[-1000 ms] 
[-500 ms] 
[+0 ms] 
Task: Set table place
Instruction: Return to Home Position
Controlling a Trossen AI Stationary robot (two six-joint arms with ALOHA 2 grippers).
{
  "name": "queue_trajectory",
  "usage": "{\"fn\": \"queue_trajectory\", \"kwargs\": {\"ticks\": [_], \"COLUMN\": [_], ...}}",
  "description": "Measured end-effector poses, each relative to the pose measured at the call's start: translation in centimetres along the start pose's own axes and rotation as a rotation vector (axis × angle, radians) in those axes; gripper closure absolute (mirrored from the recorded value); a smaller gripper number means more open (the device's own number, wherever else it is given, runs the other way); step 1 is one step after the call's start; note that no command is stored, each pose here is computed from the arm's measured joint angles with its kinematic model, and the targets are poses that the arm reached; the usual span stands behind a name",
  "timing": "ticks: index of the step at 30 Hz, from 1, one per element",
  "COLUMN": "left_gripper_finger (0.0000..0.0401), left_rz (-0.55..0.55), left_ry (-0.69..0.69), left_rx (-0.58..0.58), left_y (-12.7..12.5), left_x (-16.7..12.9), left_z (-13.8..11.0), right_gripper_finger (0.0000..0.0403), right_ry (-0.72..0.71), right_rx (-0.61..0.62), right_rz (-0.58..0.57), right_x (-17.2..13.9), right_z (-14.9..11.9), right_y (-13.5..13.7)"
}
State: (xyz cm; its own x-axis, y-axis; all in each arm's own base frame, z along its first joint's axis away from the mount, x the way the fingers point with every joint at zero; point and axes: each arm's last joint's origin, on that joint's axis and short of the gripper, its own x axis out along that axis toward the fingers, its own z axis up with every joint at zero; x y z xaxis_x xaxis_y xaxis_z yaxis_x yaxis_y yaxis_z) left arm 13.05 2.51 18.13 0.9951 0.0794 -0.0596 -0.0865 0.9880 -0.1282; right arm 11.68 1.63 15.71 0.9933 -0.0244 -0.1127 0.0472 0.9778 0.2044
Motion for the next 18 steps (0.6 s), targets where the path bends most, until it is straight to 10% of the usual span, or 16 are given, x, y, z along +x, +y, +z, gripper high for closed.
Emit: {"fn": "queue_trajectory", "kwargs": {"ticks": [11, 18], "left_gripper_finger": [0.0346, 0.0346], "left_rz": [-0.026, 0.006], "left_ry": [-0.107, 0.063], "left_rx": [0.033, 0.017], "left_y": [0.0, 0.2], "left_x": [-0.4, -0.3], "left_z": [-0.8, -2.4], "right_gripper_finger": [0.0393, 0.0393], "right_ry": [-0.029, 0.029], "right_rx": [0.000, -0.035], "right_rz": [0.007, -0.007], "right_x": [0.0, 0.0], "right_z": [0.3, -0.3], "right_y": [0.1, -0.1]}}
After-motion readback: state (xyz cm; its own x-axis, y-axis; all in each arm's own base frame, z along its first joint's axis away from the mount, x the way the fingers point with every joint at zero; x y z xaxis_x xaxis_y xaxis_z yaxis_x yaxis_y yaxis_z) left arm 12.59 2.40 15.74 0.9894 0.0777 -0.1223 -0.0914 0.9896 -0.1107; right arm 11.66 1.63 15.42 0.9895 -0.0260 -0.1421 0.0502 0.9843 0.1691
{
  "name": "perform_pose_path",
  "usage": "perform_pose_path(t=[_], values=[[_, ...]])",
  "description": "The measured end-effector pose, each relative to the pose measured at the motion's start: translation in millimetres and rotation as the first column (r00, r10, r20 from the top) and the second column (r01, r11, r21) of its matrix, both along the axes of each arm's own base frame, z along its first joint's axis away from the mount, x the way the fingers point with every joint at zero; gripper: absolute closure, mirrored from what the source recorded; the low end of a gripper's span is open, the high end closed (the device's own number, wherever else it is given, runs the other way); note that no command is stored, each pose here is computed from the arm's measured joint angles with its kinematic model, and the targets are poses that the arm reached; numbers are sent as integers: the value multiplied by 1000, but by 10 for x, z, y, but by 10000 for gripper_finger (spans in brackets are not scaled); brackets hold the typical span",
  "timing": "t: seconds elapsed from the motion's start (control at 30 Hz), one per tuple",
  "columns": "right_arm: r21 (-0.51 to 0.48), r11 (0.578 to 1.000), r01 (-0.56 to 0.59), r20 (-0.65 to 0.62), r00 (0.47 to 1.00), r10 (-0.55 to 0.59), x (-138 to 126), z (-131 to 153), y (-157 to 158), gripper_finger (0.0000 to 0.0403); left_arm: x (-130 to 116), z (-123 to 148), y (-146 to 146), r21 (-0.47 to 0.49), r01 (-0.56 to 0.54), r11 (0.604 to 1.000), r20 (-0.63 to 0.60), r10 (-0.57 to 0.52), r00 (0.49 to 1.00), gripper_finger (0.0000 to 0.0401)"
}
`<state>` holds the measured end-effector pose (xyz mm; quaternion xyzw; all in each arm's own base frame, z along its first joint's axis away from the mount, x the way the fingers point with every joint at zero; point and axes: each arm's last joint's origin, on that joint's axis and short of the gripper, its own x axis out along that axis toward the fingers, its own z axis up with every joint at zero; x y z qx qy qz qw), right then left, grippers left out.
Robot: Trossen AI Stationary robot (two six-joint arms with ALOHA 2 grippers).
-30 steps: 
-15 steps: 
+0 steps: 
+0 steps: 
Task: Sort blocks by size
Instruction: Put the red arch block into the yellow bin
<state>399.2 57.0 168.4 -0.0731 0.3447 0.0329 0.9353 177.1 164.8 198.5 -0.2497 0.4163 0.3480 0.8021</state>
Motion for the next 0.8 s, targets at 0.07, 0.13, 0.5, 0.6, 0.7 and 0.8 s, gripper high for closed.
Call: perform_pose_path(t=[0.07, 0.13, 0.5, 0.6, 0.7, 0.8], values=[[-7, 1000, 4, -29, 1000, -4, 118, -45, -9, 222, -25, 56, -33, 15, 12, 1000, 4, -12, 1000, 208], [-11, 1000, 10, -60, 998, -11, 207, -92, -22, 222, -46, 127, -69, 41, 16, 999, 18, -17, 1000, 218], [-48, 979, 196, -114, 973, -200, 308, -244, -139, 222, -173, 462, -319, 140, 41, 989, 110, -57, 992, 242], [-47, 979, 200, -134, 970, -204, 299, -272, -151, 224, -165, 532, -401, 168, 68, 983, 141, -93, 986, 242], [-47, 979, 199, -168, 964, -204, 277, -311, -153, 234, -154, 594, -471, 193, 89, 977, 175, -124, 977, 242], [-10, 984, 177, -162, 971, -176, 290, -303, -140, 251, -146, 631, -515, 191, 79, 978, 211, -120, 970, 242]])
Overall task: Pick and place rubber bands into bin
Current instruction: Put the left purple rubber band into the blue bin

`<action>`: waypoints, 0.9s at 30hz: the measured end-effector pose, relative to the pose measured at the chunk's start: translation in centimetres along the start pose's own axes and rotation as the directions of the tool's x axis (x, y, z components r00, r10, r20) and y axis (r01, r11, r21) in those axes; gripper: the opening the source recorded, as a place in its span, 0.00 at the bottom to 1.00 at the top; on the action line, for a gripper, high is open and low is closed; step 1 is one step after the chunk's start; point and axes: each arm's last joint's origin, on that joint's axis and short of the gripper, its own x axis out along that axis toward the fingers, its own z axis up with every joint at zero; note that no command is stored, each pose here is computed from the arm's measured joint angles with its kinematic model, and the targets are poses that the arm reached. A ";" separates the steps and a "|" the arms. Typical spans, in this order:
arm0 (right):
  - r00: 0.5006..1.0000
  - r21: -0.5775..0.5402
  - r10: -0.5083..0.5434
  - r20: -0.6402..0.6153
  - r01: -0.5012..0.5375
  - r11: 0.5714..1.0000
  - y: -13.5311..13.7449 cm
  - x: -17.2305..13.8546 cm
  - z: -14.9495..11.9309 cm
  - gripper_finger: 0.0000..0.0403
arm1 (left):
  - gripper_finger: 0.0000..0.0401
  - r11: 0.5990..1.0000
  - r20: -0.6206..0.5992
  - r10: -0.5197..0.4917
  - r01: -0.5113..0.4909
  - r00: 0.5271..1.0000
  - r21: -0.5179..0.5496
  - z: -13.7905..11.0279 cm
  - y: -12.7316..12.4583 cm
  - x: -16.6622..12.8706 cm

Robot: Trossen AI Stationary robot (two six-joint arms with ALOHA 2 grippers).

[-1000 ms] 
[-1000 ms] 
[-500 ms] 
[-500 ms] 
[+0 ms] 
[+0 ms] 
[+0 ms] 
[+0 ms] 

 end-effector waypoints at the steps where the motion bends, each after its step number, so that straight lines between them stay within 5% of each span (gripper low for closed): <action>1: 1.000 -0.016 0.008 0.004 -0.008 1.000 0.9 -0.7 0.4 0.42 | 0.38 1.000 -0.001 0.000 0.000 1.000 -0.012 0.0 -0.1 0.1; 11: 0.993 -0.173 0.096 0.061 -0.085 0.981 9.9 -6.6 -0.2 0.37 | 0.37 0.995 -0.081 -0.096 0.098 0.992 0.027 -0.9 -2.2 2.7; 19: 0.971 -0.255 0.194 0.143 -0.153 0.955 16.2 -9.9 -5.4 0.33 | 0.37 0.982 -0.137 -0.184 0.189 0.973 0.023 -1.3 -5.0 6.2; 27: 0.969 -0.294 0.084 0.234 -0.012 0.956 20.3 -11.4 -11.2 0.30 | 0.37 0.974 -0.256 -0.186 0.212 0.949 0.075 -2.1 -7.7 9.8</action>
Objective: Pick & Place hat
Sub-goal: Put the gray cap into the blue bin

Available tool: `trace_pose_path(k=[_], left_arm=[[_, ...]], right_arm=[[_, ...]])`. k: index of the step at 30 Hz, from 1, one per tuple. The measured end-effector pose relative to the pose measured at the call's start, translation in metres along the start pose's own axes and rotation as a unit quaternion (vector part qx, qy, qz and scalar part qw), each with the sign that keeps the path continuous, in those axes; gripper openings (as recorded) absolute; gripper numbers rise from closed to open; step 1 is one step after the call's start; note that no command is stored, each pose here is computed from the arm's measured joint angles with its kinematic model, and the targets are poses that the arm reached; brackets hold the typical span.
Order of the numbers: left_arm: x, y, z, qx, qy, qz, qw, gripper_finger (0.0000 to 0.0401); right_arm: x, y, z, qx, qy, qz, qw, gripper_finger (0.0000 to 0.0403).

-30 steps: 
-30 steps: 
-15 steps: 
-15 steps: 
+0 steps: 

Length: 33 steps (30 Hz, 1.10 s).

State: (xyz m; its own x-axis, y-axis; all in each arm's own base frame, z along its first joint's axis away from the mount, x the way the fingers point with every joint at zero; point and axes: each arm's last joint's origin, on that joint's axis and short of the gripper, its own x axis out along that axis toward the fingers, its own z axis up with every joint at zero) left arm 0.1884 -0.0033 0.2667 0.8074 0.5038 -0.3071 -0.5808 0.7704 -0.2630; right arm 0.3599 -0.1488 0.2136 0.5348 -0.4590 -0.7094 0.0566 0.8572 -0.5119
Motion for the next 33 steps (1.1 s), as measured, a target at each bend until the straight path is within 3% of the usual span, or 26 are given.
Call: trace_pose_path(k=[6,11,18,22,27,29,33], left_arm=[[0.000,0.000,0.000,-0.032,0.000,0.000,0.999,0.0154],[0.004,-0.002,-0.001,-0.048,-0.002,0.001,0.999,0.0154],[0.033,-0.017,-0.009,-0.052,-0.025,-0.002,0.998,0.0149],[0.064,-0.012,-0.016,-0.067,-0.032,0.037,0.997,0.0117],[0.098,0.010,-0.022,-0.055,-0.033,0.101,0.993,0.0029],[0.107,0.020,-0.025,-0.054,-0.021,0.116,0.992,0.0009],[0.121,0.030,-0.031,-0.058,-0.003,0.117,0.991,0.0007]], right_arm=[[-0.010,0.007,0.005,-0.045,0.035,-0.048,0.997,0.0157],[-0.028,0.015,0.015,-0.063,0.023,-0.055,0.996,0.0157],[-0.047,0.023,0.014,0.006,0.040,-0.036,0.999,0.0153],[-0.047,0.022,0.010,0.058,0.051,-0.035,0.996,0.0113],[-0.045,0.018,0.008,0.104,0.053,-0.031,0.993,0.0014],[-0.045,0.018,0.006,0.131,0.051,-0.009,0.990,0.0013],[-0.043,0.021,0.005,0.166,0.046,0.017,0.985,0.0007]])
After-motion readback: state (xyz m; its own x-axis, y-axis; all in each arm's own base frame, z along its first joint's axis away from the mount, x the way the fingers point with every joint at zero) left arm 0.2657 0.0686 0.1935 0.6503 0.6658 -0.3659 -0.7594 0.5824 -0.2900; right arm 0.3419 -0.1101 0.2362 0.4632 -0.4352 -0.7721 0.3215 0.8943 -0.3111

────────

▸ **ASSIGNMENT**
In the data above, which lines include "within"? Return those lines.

▸ **OUTPUT OF THE EXERCISE**
 end-effector waypoints at the steps where the motion bends, each after its step number, so that straight lines between them stay within 5% of each span (gripper low for closed): <action>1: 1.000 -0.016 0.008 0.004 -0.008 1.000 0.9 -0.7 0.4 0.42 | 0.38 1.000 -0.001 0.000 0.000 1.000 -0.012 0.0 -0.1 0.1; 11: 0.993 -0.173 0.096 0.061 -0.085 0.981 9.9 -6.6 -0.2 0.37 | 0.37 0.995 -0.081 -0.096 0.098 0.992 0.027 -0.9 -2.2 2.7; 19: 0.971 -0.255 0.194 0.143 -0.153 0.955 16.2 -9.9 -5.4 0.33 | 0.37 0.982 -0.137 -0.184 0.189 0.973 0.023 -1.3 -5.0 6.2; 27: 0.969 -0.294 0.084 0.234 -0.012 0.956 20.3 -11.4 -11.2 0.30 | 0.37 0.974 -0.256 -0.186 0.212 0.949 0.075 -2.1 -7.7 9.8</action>
Motion for the next 33 steps (1.1 s), as measured, a target at each bend until the straight path is within 3% of the usual span, or 26 are given.

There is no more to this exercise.